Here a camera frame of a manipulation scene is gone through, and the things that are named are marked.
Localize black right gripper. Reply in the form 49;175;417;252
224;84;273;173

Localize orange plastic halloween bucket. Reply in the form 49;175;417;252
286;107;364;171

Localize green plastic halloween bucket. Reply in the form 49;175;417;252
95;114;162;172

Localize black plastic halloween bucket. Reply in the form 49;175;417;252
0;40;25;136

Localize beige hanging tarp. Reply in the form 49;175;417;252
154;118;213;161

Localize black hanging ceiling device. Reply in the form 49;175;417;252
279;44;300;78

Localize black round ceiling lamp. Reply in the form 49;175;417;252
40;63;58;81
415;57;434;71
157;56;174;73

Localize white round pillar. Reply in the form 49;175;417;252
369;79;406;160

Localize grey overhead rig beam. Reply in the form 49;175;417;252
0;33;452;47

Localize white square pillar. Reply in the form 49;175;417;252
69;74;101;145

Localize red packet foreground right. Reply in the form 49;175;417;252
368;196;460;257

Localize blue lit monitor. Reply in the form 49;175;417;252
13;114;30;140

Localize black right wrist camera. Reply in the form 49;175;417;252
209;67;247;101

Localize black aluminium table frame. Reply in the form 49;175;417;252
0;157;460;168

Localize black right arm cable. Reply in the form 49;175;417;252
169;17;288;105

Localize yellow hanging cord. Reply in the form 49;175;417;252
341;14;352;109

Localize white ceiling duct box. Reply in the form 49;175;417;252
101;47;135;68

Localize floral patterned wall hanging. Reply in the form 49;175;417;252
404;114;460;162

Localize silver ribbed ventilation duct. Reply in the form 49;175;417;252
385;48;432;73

═══

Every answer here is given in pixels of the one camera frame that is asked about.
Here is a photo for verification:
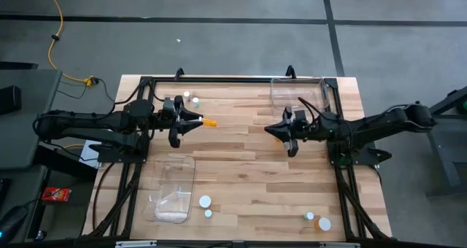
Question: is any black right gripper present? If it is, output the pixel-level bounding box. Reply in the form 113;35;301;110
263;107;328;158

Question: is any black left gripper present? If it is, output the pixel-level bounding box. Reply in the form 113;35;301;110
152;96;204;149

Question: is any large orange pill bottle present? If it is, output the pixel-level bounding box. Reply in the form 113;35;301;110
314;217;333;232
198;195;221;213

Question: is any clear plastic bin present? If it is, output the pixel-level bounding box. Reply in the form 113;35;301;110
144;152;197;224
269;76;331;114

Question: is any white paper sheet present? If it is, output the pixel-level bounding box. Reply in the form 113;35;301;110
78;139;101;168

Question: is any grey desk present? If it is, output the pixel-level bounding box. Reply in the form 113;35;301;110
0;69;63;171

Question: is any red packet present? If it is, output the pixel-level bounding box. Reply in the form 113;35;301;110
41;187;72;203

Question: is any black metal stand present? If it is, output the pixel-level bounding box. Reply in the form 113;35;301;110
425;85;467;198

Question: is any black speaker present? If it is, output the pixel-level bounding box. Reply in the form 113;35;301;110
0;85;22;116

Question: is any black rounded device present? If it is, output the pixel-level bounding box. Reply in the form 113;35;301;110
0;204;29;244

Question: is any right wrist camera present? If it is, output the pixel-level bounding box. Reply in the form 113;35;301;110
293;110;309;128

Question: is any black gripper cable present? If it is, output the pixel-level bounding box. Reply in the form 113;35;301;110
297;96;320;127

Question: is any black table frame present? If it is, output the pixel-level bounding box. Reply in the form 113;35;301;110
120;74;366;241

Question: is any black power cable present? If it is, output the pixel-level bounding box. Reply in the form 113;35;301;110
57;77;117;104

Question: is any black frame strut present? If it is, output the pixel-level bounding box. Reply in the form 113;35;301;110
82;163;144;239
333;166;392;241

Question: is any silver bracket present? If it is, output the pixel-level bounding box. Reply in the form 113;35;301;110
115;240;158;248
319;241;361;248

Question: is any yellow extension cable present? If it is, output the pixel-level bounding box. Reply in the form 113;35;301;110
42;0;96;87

═══

■ **Activity**
Show every line above in which the word "that" occurs.

■ **Solution below**
Here a camera frame of a manipulation scene is gone through, and the things that are named are marked.
Every answer here is given in pixels of the one camera frame that is asked about.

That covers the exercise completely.